Data shown:
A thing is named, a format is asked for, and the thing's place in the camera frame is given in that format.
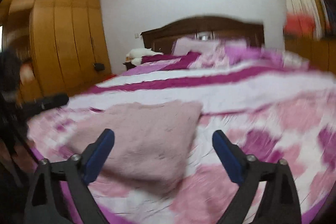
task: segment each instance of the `wooden headboard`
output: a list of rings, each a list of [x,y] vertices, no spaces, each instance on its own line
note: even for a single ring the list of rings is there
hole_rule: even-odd
[[[141,33],[145,48],[170,54],[173,43],[184,36],[200,39],[246,37],[250,46],[261,47],[264,44],[262,24],[241,22],[218,16],[197,16],[172,22],[159,29]]]

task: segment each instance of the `red object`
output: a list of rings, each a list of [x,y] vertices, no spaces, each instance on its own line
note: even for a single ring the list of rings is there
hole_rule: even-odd
[[[108,76],[106,76],[106,78],[103,79],[103,81],[112,79],[112,78],[114,78],[114,77],[116,77],[116,76],[117,76],[117,75],[108,75]]]
[[[315,27],[315,20],[311,15],[287,14],[284,31],[286,34],[293,34],[298,37],[312,37]]]

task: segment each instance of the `curtain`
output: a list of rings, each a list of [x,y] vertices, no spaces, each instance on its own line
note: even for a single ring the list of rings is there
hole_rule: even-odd
[[[320,17],[324,17],[324,11],[321,7],[319,14],[316,0],[286,0],[286,6],[285,34],[299,37],[307,36],[315,39],[321,39],[324,36],[323,23],[321,24],[320,20]]]

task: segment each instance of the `pink pillow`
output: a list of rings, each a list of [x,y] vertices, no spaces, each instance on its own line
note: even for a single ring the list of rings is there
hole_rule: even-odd
[[[192,40],[196,40],[196,34],[187,34],[187,35],[185,35],[184,37],[181,37],[181,38],[185,38],[185,37],[186,37],[186,38],[190,38],[190,39],[192,39]],[[177,40],[174,41],[173,46],[171,47],[171,52],[172,52],[172,54],[173,54],[173,52],[175,51],[176,41],[177,41]]]
[[[188,52],[199,52],[205,54],[214,52],[219,44],[219,40],[199,41],[182,37],[176,41],[172,54],[176,56],[186,55]]]
[[[246,38],[225,38],[220,41],[221,46],[241,46],[247,48],[248,43]]]
[[[81,153],[105,128],[111,128],[115,146],[102,174],[117,175],[157,194],[168,193],[183,177],[201,111],[202,104],[195,101],[114,105],[80,121],[66,146]]]

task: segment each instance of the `magenta stripe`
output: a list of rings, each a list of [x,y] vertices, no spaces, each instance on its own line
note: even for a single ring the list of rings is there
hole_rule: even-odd
[[[101,88],[98,86],[94,86],[84,94],[99,94],[105,91],[113,91],[113,90],[121,90],[121,91],[162,90],[167,88],[184,88],[184,87],[193,87],[202,85],[236,83],[239,82],[240,80],[245,80],[250,77],[272,71],[288,73],[293,70],[288,70],[285,68],[274,68],[274,67],[251,67],[241,70],[239,72],[233,72],[228,75],[211,75],[202,77],[184,77],[184,78],[173,78],[166,80],[154,80],[134,84],[111,86],[108,88]]]
[[[182,56],[176,56],[176,55],[171,55],[171,54],[163,54],[163,55],[157,54],[153,56],[143,56],[141,64],[179,58],[181,63],[184,64],[182,69],[186,69],[188,65],[196,61],[196,59],[200,55],[201,54],[198,52],[188,52],[186,55],[182,55]]]

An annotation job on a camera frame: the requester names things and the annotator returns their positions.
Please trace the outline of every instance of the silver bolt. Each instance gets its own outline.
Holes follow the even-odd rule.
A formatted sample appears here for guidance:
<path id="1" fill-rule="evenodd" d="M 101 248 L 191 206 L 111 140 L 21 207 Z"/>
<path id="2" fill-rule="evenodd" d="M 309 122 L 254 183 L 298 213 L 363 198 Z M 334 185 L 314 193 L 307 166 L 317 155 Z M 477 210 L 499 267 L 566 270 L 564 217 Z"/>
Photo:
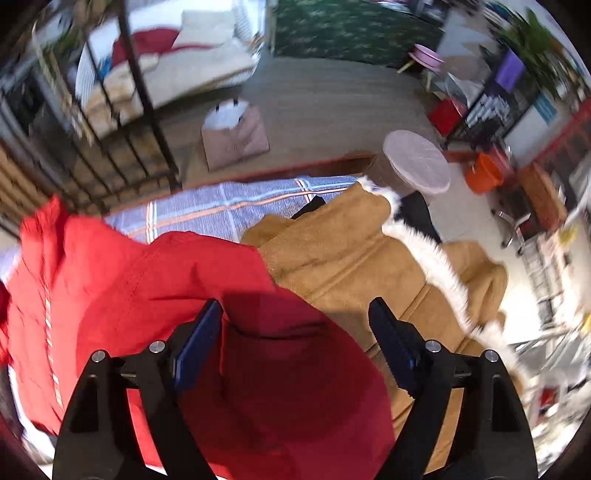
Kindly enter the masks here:
<path id="1" fill-rule="evenodd" d="M 431 353 L 437 353 L 441 351 L 441 344 L 436 340 L 427 340 L 425 347 L 427 347 L 427 350 L 429 350 Z"/>
<path id="2" fill-rule="evenodd" d="M 150 352 L 152 353 L 160 353 L 166 347 L 166 343 L 162 340 L 156 340 L 150 344 Z"/>
<path id="3" fill-rule="evenodd" d="M 499 354 L 496 353 L 494 350 L 487 350 L 484 353 L 484 356 L 489 362 L 496 362 L 499 359 Z"/>
<path id="4" fill-rule="evenodd" d="M 102 362 L 106 357 L 105 351 L 104 350 L 97 350 L 95 353 L 92 354 L 92 361 L 94 363 L 99 363 Z"/>

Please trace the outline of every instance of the white fur trim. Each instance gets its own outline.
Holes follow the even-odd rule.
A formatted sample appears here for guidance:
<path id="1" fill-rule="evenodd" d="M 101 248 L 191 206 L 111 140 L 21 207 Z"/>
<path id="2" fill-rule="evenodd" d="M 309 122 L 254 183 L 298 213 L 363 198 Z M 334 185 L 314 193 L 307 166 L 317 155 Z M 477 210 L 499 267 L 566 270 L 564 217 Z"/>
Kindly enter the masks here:
<path id="1" fill-rule="evenodd" d="M 401 241 L 411 252 L 421 267 L 426 281 L 438 288 L 450 305 L 458 325 L 470 338 L 484 348 L 495 350 L 503 360 L 509 372 L 515 373 L 527 388 L 531 375 L 520 364 L 517 354 L 503 338 L 501 325 L 491 320 L 484 327 L 474 327 L 467 314 L 468 290 L 456 275 L 446 253 L 430 238 L 406 225 L 402 220 L 395 220 L 394 215 L 400 208 L 400 196 L 387 187 L 378 187 L 366 177 L 357 180 L 366 192 L 385 197 L 392 205 L 392 215 L 382 225 L 384 235 Z"/>

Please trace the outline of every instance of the red sleeve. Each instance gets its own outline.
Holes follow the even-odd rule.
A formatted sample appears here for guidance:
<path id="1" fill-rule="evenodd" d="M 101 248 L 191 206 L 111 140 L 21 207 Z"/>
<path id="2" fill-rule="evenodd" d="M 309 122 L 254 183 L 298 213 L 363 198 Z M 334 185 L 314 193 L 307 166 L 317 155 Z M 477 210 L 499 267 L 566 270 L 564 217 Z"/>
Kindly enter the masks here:
<path id="1" fill-rule="evenodd" d="M 4 286 L 4 283 L 0 282 L 0 366 L 8 363 L 8 300 L 10 294 Z"/>

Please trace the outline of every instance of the pink round stool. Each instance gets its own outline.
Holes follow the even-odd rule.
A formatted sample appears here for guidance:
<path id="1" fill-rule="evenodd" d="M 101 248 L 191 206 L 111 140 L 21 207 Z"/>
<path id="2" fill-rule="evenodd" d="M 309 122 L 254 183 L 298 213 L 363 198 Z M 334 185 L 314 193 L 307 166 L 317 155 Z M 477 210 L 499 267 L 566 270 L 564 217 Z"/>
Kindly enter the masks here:
<path id="1" fill-rule="evenodd" d="M 414 50 L 408 54 L 410 60 L 398 71 L 402 73 L 409 69 L 415 63 L 420 63 L 429 70 L 427 74 L 427 91 L 431 91 L 431 81 L 433 79 L 433 73 L 439 72 L 441 65 L 445 63 L 445 60 L 441 58 L 437 53 L 427 47 L 423 47 L 418 43 L 414 44 Z"/>

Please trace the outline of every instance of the orange stripe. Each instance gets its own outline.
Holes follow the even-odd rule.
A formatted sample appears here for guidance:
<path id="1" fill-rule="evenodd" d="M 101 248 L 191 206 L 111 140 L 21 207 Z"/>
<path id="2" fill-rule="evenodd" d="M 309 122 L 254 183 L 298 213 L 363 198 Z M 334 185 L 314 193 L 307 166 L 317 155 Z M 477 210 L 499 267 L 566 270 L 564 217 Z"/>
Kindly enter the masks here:
<path id="1" fill-rule="evenodd" d="M 339 188 L 339 189 L 330 189 L 330 190 L 316 190 L 313 192 L 309 191 L 309 190 L 305 190 L 303 192 L 284 193 L 283 195 L 279 195 L 278 197 L 273 197 L 272 199 L 267 199 L 267 200 L 260 200 L 258 202 L 240 202 L 240 203 L 237 203 L 236 205 L 231 205 L 229 207 L 228 206 L 221 206 L 221 207 L 210 208 L 208 210 L 202 210 L 200 212 L 187 213 L 186 215 L 183 215 L 181 217 L 166 219 L 166 220 L 162 220 L 161 222 L 157 222 L 155 225 L 153 225 L 153 227 L 161 228 L 163 226 L 173 225 L 174 223 L 185 222 L 187 220 L 194 220 L 195 218 L 200 218 L 200 217 L 204 217 L 207 215 L 211 215 L 212 213 L 223 212 L 226 210 L 238 210 L 239 208 L 249 206 L 249 205 L 256 205 L 256 206 L 267 205 L 269 203 L 277 202 L 278 200 L 284 200 L 284 199 L 294 198 L 294 197 L 301 197 L 301 196 L 309 194 L 309 193 L 319 194 L 319 193 L 344 192 L 348 188 L 349 187 L 343 187 L 343 188 Z M 146 231 L 147 231 L 146 226 L 144 226 L 143 228 L 141 228 L 139 230 L 134 230 L 132 232 L 127 233 L 127 236 L 136 236 L 136 235 L 139 235 L 140 233 L 146 232 Z"/>

What you should do: The lines above that hold the word "pink" are the ones to copy.

Response below:
task: segment each instance of the `pink pillow`
Please trace the outline of every instance of the pink round stool. Each instance gets its own outline.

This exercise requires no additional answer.